I can tell, man. I can tell. It resonates with an amazing message of hope. And I think so many people will get so much from it. Before we finish, I want to talk to you briefly about creativity. Yeah. Because I think I weirdly had this thing in my head that, like... I was like, I'm like drinking drugs are the reason I'm everything. You know, like, how am I going to create without it?
How am I going to do that? And you've obviously got a brand new album out, right? Which is called These Are The Good Days, which I love.
Very AA. There's a lot of AA messages going through this album. Fantastic, amazing.
Well, you're a beacon of it, man. You're a beacon of these are the good days, right? You know, so what was that creative process like being sober?
Yeah.
I'm way more creative. I wasted so many years getting drunk. I used to think that I was, occasionally I'd think, you know, you'd write, you'd do a session, you know, quiet, drink-fuelled, late-night session. You think it's amazing. You wake up in the morning, it's absolute dog shit. Listen back and it's bollocks. Yeah, it's like the worst.
And I, you know, I don't... For me, it's always been a barrier to creativity. I lost literally so many... I went on a tour of 1D where they took some writers and some producers around with them and we stayed in, like, the hotel they were staying in and those guys worked hard.

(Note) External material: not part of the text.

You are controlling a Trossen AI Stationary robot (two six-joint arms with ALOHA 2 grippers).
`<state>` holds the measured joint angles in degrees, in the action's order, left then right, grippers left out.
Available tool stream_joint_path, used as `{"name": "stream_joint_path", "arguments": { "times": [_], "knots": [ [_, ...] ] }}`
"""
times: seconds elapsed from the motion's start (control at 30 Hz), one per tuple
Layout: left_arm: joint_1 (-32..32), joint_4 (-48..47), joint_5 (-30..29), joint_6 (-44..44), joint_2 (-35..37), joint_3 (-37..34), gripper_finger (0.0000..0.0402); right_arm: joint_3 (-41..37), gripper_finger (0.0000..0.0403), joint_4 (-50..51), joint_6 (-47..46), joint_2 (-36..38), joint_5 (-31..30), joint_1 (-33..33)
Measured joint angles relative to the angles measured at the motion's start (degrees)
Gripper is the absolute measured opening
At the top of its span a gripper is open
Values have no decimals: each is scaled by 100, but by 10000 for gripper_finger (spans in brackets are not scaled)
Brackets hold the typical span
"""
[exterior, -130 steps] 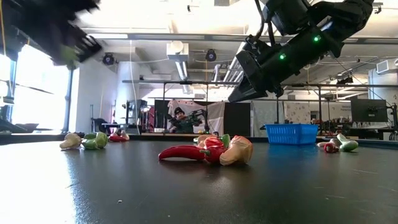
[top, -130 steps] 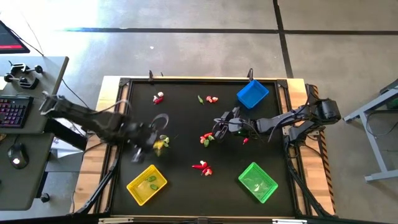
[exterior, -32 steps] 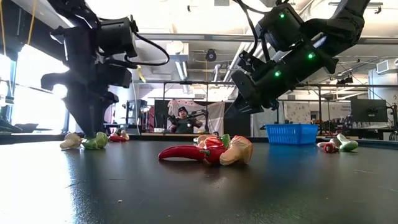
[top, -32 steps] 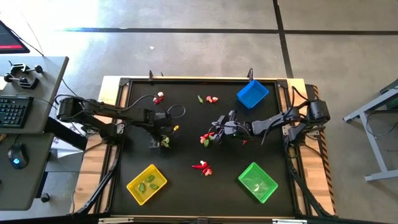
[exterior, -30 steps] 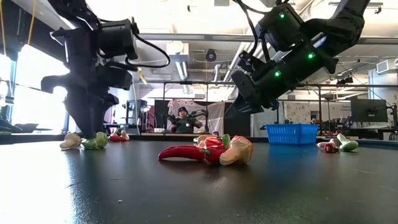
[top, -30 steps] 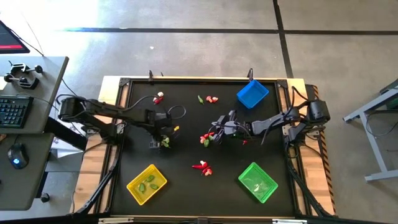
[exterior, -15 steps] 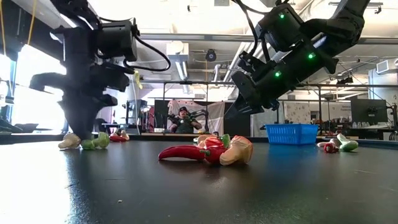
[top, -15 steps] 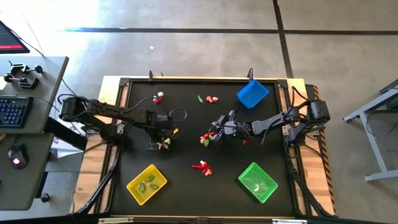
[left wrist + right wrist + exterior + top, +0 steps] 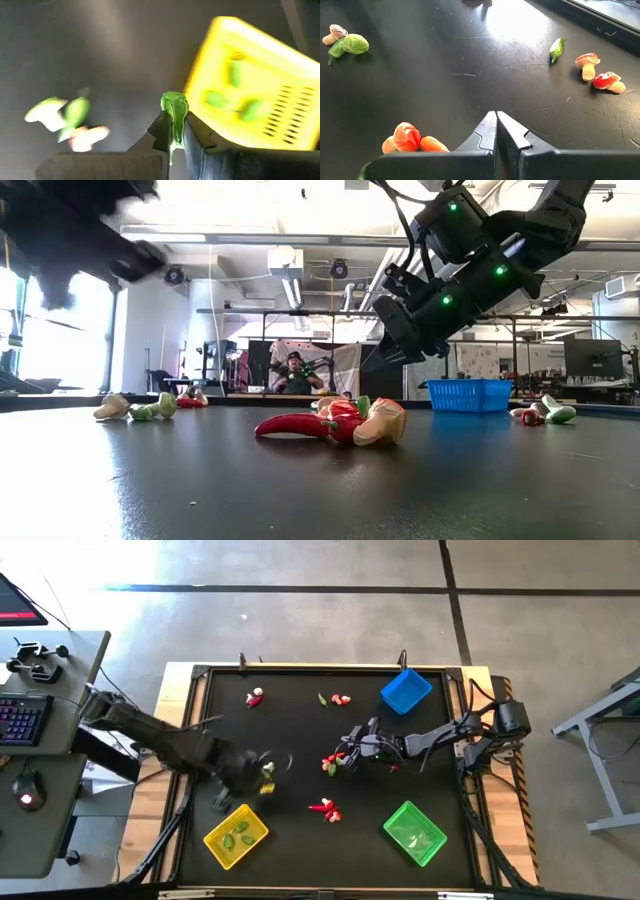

They would do the show and then they'd come back to... Like, we'd make a little studio in the hotel rooms and they'd come back late at night to, like, record vocals or write songs. But... you know we had we were just in the hotel all day with like unlimited room service unlimited bar and the best hotels in the world and so i was just getting Yeah, exactly. On One Direction.
I just had it all day, literally. And so by the time they came in, I was like, yeah. I can't work. Yeah, I know. I literally had a whole session and then gone to sleep to get up. Because again, I still wanted to work, but I just, it was nowhere near as good as I could have been. There were so many opportunities I missed through drinking. So many.